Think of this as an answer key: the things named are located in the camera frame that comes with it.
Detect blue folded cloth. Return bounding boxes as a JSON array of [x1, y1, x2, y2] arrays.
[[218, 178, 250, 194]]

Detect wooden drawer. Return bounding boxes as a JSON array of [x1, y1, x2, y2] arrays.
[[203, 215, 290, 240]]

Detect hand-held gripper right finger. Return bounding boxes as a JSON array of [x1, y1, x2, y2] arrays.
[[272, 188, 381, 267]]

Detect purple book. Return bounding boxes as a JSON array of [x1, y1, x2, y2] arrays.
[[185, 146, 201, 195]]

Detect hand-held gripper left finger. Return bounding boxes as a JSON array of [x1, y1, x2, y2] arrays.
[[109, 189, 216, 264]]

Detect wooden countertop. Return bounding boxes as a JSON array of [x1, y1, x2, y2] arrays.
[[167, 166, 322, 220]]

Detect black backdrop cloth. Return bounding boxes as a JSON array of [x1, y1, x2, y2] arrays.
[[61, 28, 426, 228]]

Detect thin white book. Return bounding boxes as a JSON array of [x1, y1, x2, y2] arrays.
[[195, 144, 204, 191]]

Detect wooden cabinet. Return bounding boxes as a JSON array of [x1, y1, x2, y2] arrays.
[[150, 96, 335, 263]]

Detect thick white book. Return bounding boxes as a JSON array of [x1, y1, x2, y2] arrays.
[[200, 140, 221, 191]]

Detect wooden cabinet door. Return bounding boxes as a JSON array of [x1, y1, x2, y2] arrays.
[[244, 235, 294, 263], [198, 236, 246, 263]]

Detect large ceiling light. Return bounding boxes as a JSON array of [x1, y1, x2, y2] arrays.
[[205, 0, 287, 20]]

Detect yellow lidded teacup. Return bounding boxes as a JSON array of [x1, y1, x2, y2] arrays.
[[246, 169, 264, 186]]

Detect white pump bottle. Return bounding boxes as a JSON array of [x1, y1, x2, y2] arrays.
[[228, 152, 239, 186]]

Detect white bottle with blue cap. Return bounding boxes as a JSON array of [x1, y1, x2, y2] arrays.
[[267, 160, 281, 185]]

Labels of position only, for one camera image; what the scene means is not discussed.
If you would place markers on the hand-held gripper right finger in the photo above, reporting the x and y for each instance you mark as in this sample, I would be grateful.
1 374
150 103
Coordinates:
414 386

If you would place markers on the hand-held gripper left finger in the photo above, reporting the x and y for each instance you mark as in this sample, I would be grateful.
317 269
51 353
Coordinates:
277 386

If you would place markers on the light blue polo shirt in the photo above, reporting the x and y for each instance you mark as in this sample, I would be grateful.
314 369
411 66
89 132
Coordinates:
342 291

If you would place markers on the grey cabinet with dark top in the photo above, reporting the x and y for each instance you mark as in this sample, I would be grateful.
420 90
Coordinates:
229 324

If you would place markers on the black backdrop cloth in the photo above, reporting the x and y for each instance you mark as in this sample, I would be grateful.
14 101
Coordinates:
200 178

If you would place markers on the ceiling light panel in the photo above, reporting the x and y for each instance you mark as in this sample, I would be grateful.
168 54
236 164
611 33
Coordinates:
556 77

* What is needed *
Copy out every line from the data above that has "camera" in it.

* Solution *
Think of this as an answer key: the things named are located in the camera frame that comes with it.
Labels of position only, for one camera image; what the scene means is not discussed.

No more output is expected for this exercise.